Le prétexte cette fois-ci n’est pas un voyage en commun mais le dessin et la représentation des arbres, ce sujet récurrent dans vos albums. Aurore a dessiné des troncs, des branches avec vous. A ses débuts certainement. On le devine, ses traits sont alors discrets, fragiles, comme s’ils manquaient d’assurance. Vous deviez être son maître (un mot qui ne vous convient pas) et elle votre élève. Peu à peu le trait a gardé sa finesse mais s’est affermi, émancipé. Il est beau et pourtant si différent de vos noirs plus larges, plus profonds. Dessiner ensemble le même tronc, le même paysage, le même visage et pourtant obtenir sur les deux feuilles blanches, deux résultats si différents. La magie de la poésie, de l’art opère totalement. `
Cela a toujours été ainsi avec vous: mélanger les mots au dessin, compléter comme si chaque moyen d’expression ne se suffisait pas. Aurore a dessiné son fils en contemplation devant un paysage près de Marseille. Pour vous ce dessin n’évoquait pas la contemplation mais un jeune devant un précipice. Alors vous l’avez redessiné, vous avez mis le garçon en bas de l’image, laissant toute la place aux montagnes et au ciel. Plus de gouffre mais un espace infini. A chacun sa manière de dessiner les mots.

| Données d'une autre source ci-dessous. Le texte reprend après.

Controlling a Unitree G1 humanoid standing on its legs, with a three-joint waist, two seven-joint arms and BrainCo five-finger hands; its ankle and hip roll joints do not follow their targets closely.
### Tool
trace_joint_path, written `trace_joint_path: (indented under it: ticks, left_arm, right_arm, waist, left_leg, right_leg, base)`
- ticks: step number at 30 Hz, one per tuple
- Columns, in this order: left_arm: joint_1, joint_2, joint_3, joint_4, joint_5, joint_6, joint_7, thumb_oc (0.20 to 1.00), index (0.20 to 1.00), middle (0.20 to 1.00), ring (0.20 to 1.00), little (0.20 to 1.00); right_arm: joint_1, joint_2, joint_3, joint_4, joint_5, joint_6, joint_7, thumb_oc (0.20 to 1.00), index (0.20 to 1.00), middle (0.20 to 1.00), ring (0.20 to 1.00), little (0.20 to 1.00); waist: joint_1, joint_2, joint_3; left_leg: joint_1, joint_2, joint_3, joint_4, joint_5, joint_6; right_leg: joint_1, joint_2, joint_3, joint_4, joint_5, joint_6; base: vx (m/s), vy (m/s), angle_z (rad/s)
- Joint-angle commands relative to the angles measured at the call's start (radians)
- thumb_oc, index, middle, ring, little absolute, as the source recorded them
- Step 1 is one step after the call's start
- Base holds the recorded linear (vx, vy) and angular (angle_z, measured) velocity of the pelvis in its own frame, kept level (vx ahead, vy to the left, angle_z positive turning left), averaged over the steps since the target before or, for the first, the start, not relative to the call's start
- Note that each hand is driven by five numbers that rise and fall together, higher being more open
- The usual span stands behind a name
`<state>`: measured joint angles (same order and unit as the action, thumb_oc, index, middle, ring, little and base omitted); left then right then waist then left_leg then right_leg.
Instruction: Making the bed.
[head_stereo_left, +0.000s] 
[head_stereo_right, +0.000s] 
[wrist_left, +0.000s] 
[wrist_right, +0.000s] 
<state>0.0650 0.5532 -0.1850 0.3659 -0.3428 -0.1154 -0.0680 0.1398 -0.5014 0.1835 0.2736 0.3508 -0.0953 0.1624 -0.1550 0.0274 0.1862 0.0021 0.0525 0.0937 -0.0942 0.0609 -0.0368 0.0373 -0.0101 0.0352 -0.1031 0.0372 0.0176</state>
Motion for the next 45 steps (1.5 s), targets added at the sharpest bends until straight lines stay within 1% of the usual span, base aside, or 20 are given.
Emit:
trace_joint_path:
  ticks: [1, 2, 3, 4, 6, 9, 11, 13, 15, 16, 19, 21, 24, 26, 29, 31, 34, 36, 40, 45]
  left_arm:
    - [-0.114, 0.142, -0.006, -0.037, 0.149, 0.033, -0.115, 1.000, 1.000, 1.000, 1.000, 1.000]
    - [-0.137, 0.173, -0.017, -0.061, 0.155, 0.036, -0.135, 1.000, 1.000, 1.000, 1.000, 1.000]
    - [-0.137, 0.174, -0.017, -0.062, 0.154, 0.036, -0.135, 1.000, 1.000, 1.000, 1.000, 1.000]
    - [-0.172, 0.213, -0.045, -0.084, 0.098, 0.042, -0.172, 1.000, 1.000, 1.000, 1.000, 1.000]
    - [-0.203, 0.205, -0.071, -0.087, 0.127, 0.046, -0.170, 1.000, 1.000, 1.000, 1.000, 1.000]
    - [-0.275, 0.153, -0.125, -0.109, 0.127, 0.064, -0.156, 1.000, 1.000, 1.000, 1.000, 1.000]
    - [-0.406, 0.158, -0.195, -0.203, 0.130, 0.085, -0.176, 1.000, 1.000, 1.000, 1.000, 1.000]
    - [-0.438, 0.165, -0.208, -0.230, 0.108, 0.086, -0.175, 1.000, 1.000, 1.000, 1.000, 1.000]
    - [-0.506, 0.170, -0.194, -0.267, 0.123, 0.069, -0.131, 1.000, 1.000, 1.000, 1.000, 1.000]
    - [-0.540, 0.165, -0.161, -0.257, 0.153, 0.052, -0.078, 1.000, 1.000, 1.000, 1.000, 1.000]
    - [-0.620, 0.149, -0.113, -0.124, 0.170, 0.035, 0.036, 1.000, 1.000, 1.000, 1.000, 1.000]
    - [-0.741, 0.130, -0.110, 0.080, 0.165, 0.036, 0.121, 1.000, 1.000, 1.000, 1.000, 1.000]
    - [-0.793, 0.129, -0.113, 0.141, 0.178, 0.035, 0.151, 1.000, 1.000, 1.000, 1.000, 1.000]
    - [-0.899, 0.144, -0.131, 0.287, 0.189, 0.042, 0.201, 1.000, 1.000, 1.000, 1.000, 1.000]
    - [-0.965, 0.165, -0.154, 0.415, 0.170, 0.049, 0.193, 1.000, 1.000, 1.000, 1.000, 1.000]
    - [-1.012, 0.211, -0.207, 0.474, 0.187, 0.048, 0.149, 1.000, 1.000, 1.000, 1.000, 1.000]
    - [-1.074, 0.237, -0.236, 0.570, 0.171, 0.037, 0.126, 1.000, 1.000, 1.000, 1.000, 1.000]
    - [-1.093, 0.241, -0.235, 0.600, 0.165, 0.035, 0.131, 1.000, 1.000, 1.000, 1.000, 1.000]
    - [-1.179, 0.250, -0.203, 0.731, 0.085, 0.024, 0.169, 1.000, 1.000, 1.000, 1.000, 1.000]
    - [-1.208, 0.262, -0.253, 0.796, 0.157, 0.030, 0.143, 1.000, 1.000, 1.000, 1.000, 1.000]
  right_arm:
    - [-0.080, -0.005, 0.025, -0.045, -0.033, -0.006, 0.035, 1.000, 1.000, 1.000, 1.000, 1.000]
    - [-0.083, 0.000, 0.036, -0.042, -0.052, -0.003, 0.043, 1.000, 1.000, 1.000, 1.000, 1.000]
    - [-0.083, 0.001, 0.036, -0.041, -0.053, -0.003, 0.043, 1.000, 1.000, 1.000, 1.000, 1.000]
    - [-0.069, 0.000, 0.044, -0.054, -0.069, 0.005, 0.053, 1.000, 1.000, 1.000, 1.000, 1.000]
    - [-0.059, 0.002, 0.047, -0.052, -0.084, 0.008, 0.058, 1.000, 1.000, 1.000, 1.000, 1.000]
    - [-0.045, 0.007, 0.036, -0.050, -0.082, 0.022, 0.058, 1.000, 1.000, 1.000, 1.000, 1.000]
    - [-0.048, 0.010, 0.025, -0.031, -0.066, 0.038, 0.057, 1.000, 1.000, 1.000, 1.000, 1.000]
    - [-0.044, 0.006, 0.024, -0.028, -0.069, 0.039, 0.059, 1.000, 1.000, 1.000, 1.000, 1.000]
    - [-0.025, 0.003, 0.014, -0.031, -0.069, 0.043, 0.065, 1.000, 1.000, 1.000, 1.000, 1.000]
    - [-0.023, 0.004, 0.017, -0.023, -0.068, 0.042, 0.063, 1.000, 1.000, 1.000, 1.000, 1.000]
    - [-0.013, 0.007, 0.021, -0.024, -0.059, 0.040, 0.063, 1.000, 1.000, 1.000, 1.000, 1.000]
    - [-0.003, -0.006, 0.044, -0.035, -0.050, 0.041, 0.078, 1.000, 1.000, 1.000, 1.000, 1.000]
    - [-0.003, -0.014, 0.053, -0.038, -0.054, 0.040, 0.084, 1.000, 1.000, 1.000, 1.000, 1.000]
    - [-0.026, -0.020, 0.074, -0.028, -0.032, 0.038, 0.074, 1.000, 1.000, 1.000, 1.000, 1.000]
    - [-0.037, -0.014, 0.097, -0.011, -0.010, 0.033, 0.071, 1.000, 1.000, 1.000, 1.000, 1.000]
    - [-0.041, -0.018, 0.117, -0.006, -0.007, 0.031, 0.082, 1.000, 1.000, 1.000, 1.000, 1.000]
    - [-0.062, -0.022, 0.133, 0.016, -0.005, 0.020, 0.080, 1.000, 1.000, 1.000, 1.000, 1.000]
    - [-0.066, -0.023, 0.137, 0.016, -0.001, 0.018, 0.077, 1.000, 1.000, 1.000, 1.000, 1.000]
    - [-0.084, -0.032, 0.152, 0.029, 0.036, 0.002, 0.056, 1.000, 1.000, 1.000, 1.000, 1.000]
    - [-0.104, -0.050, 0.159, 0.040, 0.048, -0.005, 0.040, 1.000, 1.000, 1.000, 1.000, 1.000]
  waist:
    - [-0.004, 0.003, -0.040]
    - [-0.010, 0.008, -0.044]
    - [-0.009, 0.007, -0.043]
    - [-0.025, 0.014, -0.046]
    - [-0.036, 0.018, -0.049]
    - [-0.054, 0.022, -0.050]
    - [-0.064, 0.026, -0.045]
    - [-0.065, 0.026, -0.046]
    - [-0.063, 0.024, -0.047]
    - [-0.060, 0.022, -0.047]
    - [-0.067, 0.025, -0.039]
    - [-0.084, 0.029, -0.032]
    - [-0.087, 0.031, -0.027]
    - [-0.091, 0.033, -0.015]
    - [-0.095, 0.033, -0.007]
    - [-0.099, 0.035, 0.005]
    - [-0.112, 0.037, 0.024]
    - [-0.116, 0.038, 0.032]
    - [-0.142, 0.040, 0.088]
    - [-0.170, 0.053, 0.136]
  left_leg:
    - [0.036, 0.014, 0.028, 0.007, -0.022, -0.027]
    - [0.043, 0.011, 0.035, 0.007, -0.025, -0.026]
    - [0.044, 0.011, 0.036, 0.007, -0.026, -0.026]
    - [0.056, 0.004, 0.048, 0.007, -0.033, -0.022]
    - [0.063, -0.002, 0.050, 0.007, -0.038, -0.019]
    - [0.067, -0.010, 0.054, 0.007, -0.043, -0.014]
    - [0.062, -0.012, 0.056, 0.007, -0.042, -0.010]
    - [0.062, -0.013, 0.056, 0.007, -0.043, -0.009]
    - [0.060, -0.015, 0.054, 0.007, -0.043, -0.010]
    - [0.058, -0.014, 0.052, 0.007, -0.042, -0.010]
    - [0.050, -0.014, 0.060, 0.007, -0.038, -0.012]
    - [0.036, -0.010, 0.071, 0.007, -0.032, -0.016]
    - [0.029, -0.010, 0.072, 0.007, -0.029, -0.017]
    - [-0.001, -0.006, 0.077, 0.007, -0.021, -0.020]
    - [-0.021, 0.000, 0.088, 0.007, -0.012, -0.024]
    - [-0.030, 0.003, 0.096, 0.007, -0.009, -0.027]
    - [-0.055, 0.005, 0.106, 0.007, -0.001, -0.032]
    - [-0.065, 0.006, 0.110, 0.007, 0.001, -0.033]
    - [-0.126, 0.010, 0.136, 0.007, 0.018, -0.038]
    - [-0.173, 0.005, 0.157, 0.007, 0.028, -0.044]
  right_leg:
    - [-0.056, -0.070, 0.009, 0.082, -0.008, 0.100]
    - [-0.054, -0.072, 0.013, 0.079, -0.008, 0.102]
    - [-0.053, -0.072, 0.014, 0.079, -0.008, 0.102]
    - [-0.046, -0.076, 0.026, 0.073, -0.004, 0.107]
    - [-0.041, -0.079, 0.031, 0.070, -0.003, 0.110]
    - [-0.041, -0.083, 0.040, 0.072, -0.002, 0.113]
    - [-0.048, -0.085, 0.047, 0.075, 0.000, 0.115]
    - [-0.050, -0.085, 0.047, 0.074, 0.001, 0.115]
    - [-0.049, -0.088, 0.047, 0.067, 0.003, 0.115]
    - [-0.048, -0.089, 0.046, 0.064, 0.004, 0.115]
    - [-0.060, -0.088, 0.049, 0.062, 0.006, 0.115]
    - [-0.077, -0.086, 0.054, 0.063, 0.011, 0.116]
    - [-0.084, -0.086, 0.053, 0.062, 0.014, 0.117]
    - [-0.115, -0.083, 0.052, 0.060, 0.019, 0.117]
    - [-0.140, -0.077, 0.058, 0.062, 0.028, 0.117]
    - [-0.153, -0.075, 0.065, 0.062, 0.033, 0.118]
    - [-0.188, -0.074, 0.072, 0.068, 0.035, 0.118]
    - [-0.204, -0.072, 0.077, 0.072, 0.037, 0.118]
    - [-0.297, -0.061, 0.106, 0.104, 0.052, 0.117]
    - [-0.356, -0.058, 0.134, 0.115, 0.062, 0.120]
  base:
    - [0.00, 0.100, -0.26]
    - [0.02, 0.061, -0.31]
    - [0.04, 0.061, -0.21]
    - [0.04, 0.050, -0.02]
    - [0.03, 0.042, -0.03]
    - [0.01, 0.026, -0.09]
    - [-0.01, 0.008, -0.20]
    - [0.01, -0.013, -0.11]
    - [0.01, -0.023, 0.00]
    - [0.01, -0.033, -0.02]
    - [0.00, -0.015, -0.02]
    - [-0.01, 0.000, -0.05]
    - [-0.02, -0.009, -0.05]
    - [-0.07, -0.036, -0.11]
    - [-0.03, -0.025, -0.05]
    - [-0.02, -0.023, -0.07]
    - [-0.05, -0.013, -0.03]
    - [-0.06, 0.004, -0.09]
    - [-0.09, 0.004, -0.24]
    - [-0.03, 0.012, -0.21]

Ce qui est formidable dans vos livres à quatre mains, ce sont leurs constructions, leur cheminement. Tout est limpide, logique comme une conversation à « bâtons rompus » mais sans les « rompus ». Bien entendu, on retrouve vos thèmes préférés et l’amour y joue un rôle important, le sexe aussi, lui qui est « la danse de l’amour ». Aurore exprime son plaisir et sa joie d’être une femme, pleine et entière et se livre avec liberté comme avec l’audace que ses derniers dessins expriment. L’amour ce sont deux corps qui se touchent, se caressent mais c’est aussi le lien charnel avec la nature, ce sentier où vous avez probablement marché, enlacés, ces cyprès, ces troncs morts, ces odeurs qui transparaissent dans les dessins mélangés, qui se répondent comme vos textes s’épousent. C’est le sens de l’existence qui traverse votre connivence épistolaire et graphique. Vivre en harmonie, trois mots simples pour dire un défi immense.
Edmond, vous voyez j’ai biaisé, je vous vouvoie mais je vous appelle par votre prénom, Edmond. Vous avez quatre vingts ans. Vous évoquez parfois vos souvenirs, surtout vos amours passés mais vos mots sont toujours ceux du futur, de l’avenir de notre Terre, de ces habitants. Vous êtes pessimiste mais vos lecteurs peuvent se dire que tant que des femmes et des hommes sauront dessiner et raconter les écorces des arbres, l’espoir restera car « si l’amour domine, alors l’humanité survivra ». Et ce livre, d’amour, il en est plein.
Sous les écorces de Edmond Baudoin et Aurore Bize. Editions 6 pieds sous terre. 20€.